Although he retired from his primary care practice at UMass in 2023, Ledwith has continued his involvement with UMass Memorial Health’s Opioid Crisis Task Force, aka “Team Opioid.” In this role, Ledwith reviews clinical practice guidelines and the tools available for hospital and community physicians to assure safer prescription management. The team previously revised and implemented a trackable, user-friendly patient agreement about the purpose of the prescribed drug, how it should be taken and how a doctor would prescribe and monitor it. They are now helping clinical teams use the system tools to assure that prescribing is safely managed. “We’re documenting this for everybody on a long-term opioid and committing to review it with patients on a yearly basis,” he says.

Ledwith acknowledges that caring for patients with opioid use disorder can be daunting for primary care physicians, who are often overworked. He emphasizes the importance of regularly reviewing reports that track safe monitoring practices to decrease the burden on doctors.
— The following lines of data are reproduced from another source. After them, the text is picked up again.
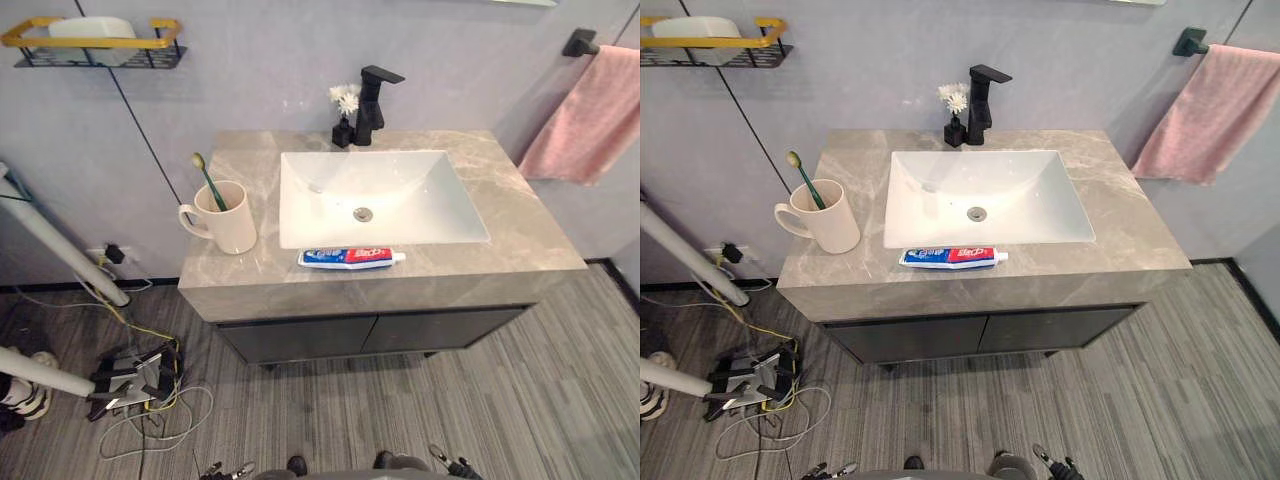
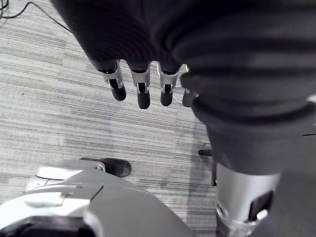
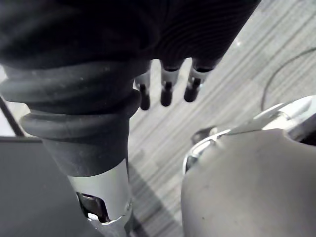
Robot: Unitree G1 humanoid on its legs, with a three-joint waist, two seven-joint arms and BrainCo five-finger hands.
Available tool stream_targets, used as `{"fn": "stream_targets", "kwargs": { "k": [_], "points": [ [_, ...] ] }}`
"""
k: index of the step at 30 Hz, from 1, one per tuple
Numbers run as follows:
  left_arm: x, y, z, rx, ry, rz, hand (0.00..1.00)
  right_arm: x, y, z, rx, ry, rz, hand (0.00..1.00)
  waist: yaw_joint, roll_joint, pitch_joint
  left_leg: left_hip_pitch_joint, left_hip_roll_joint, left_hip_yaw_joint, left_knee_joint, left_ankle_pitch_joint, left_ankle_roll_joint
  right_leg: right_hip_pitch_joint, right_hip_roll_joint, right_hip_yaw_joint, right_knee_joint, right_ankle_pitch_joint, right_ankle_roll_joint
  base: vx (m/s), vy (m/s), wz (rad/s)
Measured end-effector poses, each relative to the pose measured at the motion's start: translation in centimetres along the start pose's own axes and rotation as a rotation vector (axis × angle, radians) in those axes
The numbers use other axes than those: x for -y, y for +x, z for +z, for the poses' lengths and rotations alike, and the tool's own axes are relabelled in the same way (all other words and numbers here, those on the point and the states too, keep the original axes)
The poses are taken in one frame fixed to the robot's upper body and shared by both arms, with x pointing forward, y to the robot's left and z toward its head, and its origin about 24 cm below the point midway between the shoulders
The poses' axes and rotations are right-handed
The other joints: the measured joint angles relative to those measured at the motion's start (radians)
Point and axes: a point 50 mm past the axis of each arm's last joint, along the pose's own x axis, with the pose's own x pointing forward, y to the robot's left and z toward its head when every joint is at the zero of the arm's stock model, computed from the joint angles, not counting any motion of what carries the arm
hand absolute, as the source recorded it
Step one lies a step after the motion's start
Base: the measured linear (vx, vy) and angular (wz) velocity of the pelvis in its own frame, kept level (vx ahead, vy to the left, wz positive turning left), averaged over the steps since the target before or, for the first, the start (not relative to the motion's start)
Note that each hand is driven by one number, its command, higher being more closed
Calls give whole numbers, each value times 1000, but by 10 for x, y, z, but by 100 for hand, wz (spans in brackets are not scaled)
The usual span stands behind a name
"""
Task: Organize washtable
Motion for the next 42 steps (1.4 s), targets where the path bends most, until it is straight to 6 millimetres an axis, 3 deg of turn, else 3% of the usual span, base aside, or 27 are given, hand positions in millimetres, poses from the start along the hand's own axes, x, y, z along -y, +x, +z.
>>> {"fn": "stream_targets", "kwargs": {
  "k": [6, 12, 15, 17, 19, 20, 21, 23, 25, 26, 28, 30, 34, 37, 40, 42],
  "points": [
    [-2, 0, 2, 12, -51, 11, 0, -3, 1, 3, 12, -5, 11, 0, 5, -2, -8, -20, -7, 37, 3, 13, -43, 39, -2, -55, -38, 0, 0, 48, -25, 38],
    [-7, -1, -2, 6, -156, 59, 0, -4, -1, -3, 1, 31, -3, 0, 1, -11, -18, -16, -9, 47, -19, 16, -43, 38, 3, -55, -54, 1, 1, -4, -5, -1],
    [-12, -2, -2, 26, -314, 124, 0, -2, -1, -3, 8, 30, -12, 0, 2, -9, -22, -5, -9, 73, -20, 16, -43, 39, 3, -36, -55, 2, -1, -30, 10, -15],
    [-20, -2, 13, 95, -441, 173, 0, -1, -1, -4, 10, 25, -24, 0, 1, -7, -30, -4, -7, 91, -21, 16, -43, 39, 5, -32, -57, 3, -2, -39, 3, -11],
    [-44, -6, 38, 226, -574, 266, 0, 3, -3, -8, 6, 19, -35, 0, 4, 5, -46, -1, -1, 125, -23, 16, -43, 40, 11, -23, -61, 5, -4, -34, -8, -13],
    [-67, -13, 61, 350, -636, 330, 0, 5, -5, -10, 11, 0, -34, 0, 7, 6, -62, 3, 4, 148, -28, 16, -43, 41, 17, -13, -64, 6, -6, -41, -26, -24],
    [-93, -25, 89, 491, -669, 395, 0, 6, -6, -11, 22, -29, -25, 0, 9, 7, -72, 6, 9, 166, -28, 16, -43, 42, 22, -5, -70, 9, -11, -44, -34, -29],
    [-127, -52, 136, 719, -686, 477, 0, 7, -8, -10, 41, -53, -14, 0, 19, 15, -75, 11, 16, 183, -29, 16, -43, 43, 30, 5, -74, 13, -17, -65, -40, -21],
    [-156, -98, 189, 1008, -687, 553, 0, 12, -10, -14, 37, -75, -16, 0, 30, 28, -90, 9, 24, 202, -29, 3, -29, 39, 38, 14, -77, 17, -23, -73, -23, -12],
    [-161, -111, 200, 1083, -678, 579, 0, 13, -10, -14, 36, -83, -17, 0, 30, 32, -95, 10, 25, 207, -29, -4, -27, 39, 39, 15, -78, 17, -23, -41, 3, -11],
    [-180, -164, 233, 1327, -634, 687, 0, 22, -13, -16, 37, -100, -31, 0, 30, 48, -118, 10, 29, 244, -29, -12, -15, 39, 39, 22, -88, 24, -25, -17, 14, -11],
    [-189, -197, 249, 1461, -602, 764, 0, 26, -14, -18, 30, -115, -34, 0, 32, 50, -138, 9, 27, 255, -29, -15, -14, 39, 39, 27, -96, 28, -24, 22, 15, -9],
    [-194, -251, 285, 1661, -464, 868, 0, 31, -18, -26, 11, -116, -24, 0, 38, 47, -179, 6, 24, 257, -25, -11, -9, 39, 39, 27, -102, 28, -23, 50, 8, 1],
    [-190, -276, 307, 1752, -365, 885, 0, 33, -19, -27, 12, -114, -11, 0, 46, 49, -186, 2, 21, 255, -21, -9, -11, 39, 38, 26, -103, 28, -24, 39, 7, 8],
    [-161, -324, 351, 1940, -115, 850, 0, 35, -20, -30, 2, -110, 6, 0, 60, 52, -187, -5, 21, 238, -21, -6, -14, 39, 39, 24, -103, 27, -24, 1, -10, 14],
    [-140, -351, 367, 2042, 32, 810, 0, 35, -21, -30, 3, -73, 8, 0, 58, 60, -194, 2, 19, 233, -21, -5, -12, 41, 38, 22, -106, 26, -26, 18, -9, 9]
  ]
}}
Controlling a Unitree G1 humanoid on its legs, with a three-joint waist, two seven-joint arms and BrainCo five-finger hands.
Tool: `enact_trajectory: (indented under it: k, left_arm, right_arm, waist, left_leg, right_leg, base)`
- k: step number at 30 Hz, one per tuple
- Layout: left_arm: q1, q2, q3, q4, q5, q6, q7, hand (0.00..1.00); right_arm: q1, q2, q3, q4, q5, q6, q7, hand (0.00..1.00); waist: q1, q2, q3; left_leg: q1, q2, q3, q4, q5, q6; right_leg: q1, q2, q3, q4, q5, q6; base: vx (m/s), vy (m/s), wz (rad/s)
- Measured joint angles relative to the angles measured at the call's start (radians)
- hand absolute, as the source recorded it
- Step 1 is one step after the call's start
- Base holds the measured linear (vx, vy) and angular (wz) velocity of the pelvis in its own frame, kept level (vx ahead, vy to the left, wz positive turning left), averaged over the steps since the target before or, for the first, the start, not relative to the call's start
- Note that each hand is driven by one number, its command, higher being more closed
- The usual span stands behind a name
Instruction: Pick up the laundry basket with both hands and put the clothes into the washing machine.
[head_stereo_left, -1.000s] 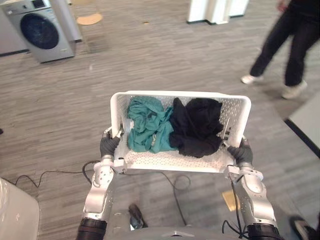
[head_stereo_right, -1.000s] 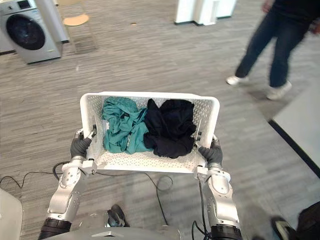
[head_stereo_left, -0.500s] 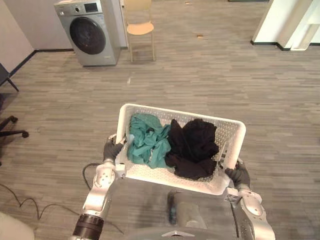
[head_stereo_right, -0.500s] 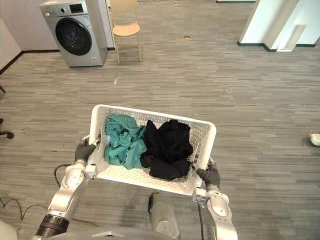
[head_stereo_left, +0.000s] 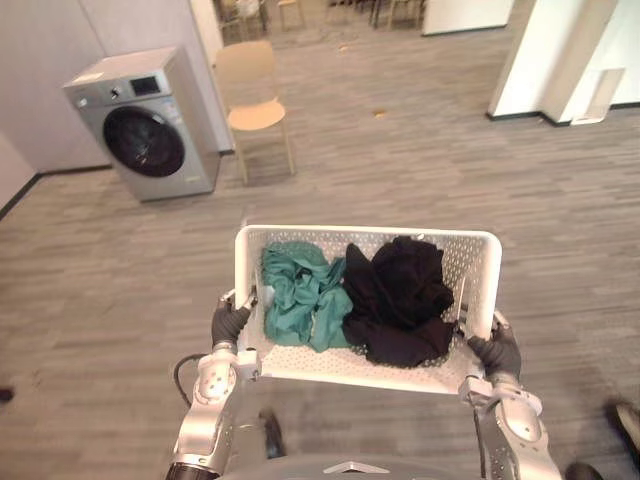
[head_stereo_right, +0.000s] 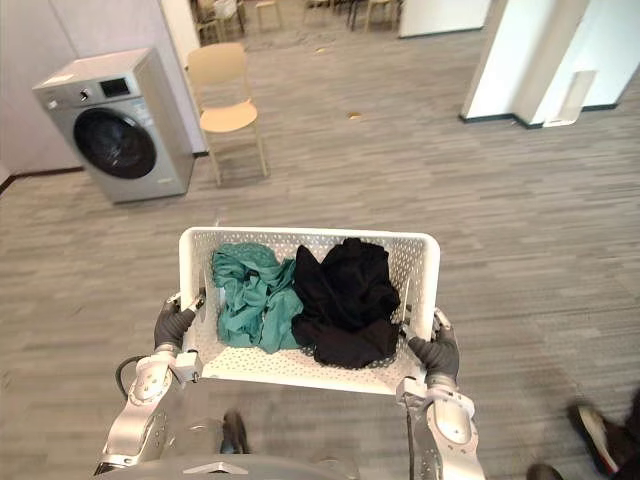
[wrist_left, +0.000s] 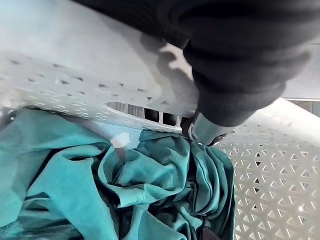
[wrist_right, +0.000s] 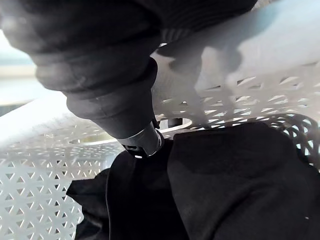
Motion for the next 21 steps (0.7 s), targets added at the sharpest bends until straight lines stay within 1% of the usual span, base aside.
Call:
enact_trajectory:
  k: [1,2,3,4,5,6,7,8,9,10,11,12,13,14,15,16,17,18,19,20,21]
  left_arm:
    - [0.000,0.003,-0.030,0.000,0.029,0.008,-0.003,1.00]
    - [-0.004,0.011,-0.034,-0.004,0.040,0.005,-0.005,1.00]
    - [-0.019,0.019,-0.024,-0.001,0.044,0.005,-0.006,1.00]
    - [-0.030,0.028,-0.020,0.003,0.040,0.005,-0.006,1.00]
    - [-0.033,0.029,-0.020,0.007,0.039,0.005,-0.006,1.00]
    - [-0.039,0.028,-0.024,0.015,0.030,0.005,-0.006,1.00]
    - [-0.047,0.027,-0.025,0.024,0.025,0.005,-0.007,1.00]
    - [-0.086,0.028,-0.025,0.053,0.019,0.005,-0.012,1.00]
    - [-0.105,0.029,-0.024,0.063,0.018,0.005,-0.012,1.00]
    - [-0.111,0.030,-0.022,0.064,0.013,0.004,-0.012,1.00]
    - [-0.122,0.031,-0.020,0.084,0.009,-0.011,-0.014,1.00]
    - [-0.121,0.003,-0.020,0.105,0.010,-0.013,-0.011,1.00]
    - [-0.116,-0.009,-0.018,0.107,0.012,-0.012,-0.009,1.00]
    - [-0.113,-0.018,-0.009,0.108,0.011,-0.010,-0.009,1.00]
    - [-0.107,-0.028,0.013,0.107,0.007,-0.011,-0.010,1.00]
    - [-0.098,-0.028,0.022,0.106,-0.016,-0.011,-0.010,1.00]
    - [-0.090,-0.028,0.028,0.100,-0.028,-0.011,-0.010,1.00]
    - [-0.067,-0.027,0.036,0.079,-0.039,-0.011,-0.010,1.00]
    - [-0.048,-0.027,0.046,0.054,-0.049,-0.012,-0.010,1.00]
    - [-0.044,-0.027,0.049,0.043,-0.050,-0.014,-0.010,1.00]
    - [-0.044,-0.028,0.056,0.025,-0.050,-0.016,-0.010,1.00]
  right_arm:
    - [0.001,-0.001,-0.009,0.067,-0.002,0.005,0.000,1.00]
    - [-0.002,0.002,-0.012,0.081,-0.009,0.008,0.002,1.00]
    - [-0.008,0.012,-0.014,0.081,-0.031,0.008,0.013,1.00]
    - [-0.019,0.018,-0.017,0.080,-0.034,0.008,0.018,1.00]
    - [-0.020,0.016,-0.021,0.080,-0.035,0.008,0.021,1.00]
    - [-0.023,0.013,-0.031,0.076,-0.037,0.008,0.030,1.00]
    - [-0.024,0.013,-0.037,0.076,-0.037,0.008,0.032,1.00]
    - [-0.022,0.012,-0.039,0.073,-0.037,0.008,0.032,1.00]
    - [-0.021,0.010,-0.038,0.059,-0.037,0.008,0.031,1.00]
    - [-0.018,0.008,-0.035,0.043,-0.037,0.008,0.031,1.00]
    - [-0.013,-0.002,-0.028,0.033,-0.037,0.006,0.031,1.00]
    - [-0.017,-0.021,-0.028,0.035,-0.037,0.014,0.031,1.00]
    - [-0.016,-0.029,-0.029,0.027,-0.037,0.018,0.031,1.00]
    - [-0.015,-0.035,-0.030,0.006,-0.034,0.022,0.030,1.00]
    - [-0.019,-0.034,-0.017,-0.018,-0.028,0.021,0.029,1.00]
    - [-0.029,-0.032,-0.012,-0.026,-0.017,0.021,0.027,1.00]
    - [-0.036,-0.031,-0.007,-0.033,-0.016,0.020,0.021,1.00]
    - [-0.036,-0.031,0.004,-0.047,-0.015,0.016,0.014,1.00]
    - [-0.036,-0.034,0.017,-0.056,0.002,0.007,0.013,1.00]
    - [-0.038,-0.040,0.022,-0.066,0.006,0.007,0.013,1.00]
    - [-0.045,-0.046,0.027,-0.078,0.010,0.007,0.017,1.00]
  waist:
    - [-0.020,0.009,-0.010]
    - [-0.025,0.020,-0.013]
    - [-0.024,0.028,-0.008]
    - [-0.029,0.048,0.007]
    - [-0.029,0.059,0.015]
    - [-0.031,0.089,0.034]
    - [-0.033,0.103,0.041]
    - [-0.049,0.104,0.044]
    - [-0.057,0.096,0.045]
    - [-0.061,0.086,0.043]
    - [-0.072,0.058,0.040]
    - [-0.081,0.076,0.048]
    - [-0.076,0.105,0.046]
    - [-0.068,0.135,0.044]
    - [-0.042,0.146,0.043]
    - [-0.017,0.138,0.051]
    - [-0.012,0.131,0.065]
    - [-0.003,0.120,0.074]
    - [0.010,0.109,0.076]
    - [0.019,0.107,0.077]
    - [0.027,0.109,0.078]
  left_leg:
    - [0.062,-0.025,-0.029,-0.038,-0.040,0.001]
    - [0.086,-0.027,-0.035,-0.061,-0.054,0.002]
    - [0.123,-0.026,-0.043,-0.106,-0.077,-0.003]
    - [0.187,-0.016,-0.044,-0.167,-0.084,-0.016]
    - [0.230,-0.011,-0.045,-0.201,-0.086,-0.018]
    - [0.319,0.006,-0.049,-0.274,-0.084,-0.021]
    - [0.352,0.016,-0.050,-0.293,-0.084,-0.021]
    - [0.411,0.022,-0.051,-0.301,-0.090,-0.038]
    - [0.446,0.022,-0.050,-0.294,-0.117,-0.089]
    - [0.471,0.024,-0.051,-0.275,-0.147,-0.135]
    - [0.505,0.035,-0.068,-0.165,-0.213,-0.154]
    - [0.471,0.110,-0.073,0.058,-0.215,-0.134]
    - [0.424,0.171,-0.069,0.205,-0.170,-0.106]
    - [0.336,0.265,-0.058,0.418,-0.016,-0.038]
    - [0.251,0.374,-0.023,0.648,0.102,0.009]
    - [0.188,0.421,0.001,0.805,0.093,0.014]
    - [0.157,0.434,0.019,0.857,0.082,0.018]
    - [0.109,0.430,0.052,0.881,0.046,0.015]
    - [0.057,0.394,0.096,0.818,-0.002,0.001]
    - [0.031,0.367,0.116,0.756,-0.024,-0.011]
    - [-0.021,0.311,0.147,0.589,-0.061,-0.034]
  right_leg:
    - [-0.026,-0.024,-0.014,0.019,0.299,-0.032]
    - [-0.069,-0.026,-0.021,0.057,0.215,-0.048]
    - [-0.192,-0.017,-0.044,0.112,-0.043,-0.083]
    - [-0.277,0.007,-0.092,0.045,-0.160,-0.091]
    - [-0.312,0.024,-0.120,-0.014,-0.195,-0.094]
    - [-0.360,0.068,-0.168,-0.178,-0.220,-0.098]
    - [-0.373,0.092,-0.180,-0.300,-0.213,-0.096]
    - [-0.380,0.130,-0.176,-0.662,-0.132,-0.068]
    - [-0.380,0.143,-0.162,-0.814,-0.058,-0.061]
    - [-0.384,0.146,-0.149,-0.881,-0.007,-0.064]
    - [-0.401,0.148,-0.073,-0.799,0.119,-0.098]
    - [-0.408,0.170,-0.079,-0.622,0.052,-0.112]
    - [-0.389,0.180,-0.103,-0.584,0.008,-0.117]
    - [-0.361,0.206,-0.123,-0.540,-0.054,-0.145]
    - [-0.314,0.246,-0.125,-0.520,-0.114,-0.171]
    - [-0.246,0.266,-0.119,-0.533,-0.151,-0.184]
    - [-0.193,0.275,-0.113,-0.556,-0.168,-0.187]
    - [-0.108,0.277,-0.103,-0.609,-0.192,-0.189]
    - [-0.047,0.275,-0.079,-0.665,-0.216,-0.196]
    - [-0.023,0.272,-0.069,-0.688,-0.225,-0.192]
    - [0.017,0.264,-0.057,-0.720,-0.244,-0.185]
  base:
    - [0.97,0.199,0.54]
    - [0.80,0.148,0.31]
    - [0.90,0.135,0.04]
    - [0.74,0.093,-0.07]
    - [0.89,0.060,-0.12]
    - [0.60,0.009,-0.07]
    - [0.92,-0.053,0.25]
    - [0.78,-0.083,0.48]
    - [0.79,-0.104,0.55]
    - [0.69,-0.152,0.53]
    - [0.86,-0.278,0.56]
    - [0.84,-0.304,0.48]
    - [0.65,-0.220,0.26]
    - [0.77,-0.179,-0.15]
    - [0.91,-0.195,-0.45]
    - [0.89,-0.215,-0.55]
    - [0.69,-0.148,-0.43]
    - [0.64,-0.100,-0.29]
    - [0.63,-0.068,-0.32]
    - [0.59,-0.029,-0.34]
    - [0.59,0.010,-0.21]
This practice, he says, can be managed by a medical assistant or an office coordinator, who can review reports and identify who is overdue for an office visit or needs a drug screening test the next time they come in.

 “We’re recommending that everybody on chronic opioids have a screening test — at least twice per year — for drugs of abuse and to confirm that they’re actually taking the drug that’s being prescribed,” he says. Ledwith routinely carries nasal naloxone, aka “Narcan,” to have it available in the event of an accidental overdose, and he recommends physicians co-prescribe it. “When they have a system in place for safely managing prescriptions, it actually becomes a pleasurable experience for doctors instead of something to dread.”

His goal for the future is to “develop approaches of creating new bridge clinics that will do the work of improving the chronic opioid prescribing for pain as well as getting people struggling with pain killers stabilized on Suboxone.” He says that when the patient is stable, “it’s easier for the primary care physician to continue the therapy that seems to be working.”

Ledwith enjoys his remote consulting work in retirement.

“It's been very fulfilling, and I have loved being a teacher and mentor to medical students and resident physicians,” he says. “Working with my colleagues who are in practice is equally fulfilling in terms of being able to address a very keen practice need and guide people in how to implement systems that allow them to more comfortably take care of patients with a complex problem. I’ll try to continue doing so as long as I can.”

He notes that while final statistics are still pending, early data suggests that the U.S. may finally be at a point where we have not had another increase in opioid overdose deaths in 2023, compared to previous years.

“I'm not sure I changed the world a lot,” he says, “but I guess I’m changing it a little bit at a time. One family doctor and one patient at a time.”